Il pantografo rosso dei laser ha velato l’acquiescenza di quel “Lascia che sia tutto così”, chiedendosi tra le pieghe dei pensieri: “E chissà se prima o poi ti sei voltata indietro”. Gli spazi si sono infranti, a cantare c’è l’intero uditorio e sale tumultuoso l’applauso. E non c’è per il Claudio nazionale alcuna “captatio benevolenthiae” nei confronti della bella Sondrio visto che “ognuno ha il pubbliche si merita!”, quando scandisce i tempi della vita nell’allegorica presenza in scena di un pianoforte a coda accanto ad uno elettrico e l’ultimo digitale, in una storia che dal passato si proietta verso il futuro, in un percorso antiorario che cerca di ingabbiarlo il tempo, di fermarlo di una istantanea immortale, quando beve cantando la sua poesia “Io dal mare”, là dove “saranno stati scogli di carbone dolce dentro il ferro liquefatto di una luna che squagliò un suo quarto come un brivido mulatto o un bianco volar via di cuori pescatori”.

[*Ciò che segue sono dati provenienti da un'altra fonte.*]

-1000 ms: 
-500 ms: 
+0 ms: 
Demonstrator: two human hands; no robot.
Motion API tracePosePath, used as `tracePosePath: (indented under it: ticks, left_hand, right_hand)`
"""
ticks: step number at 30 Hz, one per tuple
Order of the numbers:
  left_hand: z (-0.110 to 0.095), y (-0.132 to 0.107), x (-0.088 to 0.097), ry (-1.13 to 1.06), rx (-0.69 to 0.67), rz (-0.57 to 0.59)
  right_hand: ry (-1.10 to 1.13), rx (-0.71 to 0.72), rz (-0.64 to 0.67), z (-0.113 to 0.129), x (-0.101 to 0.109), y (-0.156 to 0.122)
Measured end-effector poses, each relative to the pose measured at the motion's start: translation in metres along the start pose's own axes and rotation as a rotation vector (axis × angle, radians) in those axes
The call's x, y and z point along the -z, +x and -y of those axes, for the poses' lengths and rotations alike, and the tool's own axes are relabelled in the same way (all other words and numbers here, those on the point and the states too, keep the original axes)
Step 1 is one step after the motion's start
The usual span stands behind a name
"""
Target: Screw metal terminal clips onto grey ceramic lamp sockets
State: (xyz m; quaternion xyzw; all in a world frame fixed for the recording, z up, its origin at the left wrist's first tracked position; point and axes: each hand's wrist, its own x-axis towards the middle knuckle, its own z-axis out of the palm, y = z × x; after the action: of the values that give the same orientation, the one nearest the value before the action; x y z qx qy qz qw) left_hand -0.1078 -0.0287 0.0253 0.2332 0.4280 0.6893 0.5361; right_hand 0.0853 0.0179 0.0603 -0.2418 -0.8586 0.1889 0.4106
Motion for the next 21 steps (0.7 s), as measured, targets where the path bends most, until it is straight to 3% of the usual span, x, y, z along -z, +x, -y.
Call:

È alla compulsione cronica degli smanettoni informatici sempre pronti a immortalarlo e a selfiezzarsi, che Baglioni si rivolge con un’ironia pacata e ammicchevole per introdurre altra pietra miliare della sua carriera sfogliando un album di “Fotografie” sotto “un azzurro scalzo in cielo”, il cielo matto di marzo di un incontro di un pomeriggio lento e un po’ svogliato. E basta poco a evocare la danza della pioggia che fluttua in un cielo avido di stelle per ritrovarsi insieme a vivere “Tutto in un abbraccio” guardando i “vecchi sulle panchine dei giardini che succhiano fili d’aria a un vento di ricordi”, per evocare una “Notte di note”, note di una notte di luna piena a succhiare l’energia della bellezza celeste mentre un sol coro in duetto con l’artista si canta “Io me ne andrei”.

Da chi è baciato dalla fortuna è sempre difficile stilare una scaletta dei brani di un romanzo popolare che raspa nel fondo di un triste “mal d’amore” o a sognare cantando tutti insieme le visioni di un “Poster”, seduti con le mani in mano sopra una panchina fredda del metrò.

Tra le 350 canzoni dell’epopea baglioniana c’è ancora spazio per “Avrai” e “Mille giorni di me e di te”, poi inizia il delirio, tutti in piedi per i più grandi successi cantati un sol coro da “Con tutto l’amore che posso” ad “Amore bello” bello come il cielo, all’eterno “Piccolo grande amore” a “Sabato pomeriggio” sulla scia di un timido passerotto, a raccontarsi i sogni , accoccolati ad ascoltare il mare, fino a “Strada facendo”, una strada miracolosa e ancora lunga del cavaliere venuto da lontano.